What is ERAS?
The Enhanced Recovery After Surgery (ERAS) program is a paradigm shift from traditional perioperative management initiated by Kehlet in 19971 as a multidisciplinary approach to the care of the surgical patient.1 2 3 The program is based on perioperative medical optimization, including preoperative counseling, pain relief, carbohydrate loading, thromboembolism prophylaxis, standard anesthetic protocol and intraoperative fluid, recovery of normal gastrointestinal function, and early mobilization (Table 1). The primary goal of the protocol is to minimize the response to the stress of the operation by maintaining homeostasis, avoiding catabolism with consequent loss of protein and muscle strength, and cellular dysfunction.3
Table 1. Enhanced Recovery After Surgery (ERAS) program principles.

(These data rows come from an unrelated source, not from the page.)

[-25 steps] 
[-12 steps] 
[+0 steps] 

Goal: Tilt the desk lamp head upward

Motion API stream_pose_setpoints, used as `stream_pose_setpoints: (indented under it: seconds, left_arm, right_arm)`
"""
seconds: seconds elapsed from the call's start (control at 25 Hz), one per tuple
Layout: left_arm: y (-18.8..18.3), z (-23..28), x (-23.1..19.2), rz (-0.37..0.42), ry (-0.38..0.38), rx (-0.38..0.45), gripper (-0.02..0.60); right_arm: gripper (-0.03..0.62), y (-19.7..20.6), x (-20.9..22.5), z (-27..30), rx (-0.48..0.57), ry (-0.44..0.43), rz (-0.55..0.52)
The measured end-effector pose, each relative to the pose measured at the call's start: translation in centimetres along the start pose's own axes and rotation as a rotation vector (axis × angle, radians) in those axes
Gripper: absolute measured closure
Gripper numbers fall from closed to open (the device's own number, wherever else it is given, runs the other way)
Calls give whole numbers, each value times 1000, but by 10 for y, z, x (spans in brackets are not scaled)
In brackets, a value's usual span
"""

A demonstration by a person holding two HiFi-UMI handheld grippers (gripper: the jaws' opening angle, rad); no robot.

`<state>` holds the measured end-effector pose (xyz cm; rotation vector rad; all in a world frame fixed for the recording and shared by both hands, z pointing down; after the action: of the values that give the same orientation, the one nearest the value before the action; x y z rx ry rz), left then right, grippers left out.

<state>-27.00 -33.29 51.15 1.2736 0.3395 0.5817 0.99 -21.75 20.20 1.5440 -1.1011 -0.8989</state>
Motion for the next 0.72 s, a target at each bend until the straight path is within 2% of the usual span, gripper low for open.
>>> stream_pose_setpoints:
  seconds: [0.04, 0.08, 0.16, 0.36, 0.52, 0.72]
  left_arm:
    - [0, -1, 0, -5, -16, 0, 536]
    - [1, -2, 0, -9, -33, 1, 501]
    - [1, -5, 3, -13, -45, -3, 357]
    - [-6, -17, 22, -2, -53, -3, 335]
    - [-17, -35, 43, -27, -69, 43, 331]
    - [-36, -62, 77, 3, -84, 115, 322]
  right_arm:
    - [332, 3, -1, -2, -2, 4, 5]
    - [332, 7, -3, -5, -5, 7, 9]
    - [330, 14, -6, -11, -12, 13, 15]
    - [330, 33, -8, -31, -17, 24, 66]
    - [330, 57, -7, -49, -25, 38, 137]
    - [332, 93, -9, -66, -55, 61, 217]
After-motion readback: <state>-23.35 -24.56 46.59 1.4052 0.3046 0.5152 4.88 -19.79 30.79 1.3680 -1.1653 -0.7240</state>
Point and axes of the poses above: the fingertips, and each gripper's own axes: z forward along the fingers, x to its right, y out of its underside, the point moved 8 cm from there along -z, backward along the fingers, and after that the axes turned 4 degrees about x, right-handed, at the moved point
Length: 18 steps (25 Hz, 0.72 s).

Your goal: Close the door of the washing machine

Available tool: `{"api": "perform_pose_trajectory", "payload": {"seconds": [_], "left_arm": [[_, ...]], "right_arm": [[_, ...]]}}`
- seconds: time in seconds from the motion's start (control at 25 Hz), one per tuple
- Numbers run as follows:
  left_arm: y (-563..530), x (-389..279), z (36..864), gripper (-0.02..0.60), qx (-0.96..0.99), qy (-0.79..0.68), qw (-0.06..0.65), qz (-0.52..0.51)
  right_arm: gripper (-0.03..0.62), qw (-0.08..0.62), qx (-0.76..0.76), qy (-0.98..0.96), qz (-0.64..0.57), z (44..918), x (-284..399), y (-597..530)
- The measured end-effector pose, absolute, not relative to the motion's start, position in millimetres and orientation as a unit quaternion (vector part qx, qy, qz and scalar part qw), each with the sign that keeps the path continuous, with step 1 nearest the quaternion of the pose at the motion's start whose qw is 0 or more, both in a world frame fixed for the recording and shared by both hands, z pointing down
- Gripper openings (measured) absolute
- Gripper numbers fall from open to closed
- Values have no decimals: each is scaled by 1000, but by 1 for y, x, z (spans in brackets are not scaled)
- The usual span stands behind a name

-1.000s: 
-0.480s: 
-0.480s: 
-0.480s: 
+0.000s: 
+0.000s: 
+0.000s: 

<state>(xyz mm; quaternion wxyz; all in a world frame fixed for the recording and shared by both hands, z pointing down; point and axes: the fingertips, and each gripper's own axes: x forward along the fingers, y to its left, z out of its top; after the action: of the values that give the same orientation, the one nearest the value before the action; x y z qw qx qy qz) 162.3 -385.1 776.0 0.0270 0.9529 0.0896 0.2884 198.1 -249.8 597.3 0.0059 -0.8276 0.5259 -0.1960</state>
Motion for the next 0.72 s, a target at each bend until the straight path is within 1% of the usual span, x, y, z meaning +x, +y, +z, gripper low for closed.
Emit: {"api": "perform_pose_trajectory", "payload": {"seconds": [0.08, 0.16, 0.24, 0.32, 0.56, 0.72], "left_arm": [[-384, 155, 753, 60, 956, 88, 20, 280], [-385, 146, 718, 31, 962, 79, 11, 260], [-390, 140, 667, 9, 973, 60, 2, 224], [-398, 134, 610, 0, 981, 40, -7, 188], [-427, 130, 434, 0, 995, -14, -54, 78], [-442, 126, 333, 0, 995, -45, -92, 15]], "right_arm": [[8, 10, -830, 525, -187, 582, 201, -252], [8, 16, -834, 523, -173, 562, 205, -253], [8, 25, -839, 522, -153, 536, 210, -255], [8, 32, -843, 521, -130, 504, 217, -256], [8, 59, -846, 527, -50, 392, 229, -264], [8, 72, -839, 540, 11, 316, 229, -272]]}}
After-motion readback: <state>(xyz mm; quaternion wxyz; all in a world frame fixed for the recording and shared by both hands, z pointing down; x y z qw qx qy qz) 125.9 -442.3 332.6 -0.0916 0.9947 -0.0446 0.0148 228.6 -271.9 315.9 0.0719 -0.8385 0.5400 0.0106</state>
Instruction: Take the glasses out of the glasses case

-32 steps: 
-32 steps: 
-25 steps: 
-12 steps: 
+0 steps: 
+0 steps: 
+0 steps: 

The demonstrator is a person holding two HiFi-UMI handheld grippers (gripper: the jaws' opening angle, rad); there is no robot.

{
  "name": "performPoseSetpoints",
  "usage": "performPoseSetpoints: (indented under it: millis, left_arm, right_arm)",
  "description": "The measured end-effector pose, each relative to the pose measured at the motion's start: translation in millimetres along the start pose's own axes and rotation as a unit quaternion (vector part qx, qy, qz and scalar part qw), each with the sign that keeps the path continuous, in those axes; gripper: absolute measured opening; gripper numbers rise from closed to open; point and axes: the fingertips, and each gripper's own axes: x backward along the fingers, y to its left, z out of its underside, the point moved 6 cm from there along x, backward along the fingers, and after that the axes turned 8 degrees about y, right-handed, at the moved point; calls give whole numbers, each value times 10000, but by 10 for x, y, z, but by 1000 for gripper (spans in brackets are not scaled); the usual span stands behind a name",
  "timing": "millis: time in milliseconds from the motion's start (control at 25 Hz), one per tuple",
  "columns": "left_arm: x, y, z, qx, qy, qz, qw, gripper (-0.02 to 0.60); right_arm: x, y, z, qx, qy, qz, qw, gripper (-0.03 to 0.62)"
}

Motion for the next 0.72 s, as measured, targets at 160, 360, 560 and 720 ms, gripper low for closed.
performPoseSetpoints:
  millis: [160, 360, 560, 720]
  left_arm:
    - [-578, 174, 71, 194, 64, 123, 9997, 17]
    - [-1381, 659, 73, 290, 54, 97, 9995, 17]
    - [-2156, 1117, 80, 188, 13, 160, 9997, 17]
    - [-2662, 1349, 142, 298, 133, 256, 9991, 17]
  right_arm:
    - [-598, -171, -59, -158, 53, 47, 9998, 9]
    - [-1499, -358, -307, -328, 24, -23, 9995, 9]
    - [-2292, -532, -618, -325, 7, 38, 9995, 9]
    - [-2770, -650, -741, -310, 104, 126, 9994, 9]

| Enhanced Recovery After Surgery (ERAS) program | ||
|---|---|---|
| What does it promote? | Why should it be implemented? | What is necessary for the implementation? |
| – Minimization of the stress response to the operation by controlling the perioperative physiology – Operative medical optimization: pre-operative counseling, pain relief, carbohydrate loading, thromboembolism prophylaxis, standard anesthetic protocol and intraoperative fluid, recovery of normal gastrointestinal function, and early mobilization |
– Shorter length of hospital stay – No increase in readmissions and/or reoperations and/or complications rates – Faster and safer patient recovery – Improved quality of life and patient satisfaction – Reduction in overall healthcare costs |
– Program coordinator (doctor/nurse) – Involvement of all units dealing with the surgical patient – Multidisciplinary team working together around the patient – Multimodal approach to resolving issues that delay recovery and cause complications – Scientific, evidence-based approach to care protocols – Change in management through interactive and continuous audits – Whenever possible, minimally invasive surgery |
The main objectives of the ERAS program are to accelerate functional recovery, improve postoperative outcomes, shorten the length of stay (LOS) in the hospital, reduce the overall health care costs, and improve the satisfaction of the patients without increasing complications and/or hospital readmission rates.4 The ERAS protocols resulted in a 30% to 50% reduction in the LOS and similar reductions in complications, as well as lower costs and readmission rates.3 The protocols were developed for colorectal surgery, and variations are being adopted for surgical procedures of various specialties, including Gynecology.5 6
The ERAS Society is an international nonprofit professional society that promotes, develops, and implements ERAS programs, publishes updated guidelines for many operations, and was officially registered in 2010 in Sweden (http://erassociety.org). Its mission is to develop perioperative care and to improve recovery through research, education, auditing and implementation of evidence-based practices. Throughout its history, the ERAS Society has developed and published numerous evidence-based protocols and implementation programs worldwide to enhance recovery after surgery. This society conducts structured implementation programs that are currently in use in more than 20 countries. The ERAS Society group published in 2016 the guidelines for pre- and intraoperative care in gynecologic oncology surgery.7 8 In 2005, the Department of Surgery of The Faculty of Medical Sciences of Universidade Federal do Mato Grosso, Brazil, adapted the ERAS program to our reality and created the Accelerating the Total Postoperative Recovery (ACERTO, in the Portuguese acronym) project. The application of the ACERTO multimodal protocol determined a significant improvement in morbidity and mortality in general surgery.9
Why should an ERAS pathway be adopted in gynecologic surgeries?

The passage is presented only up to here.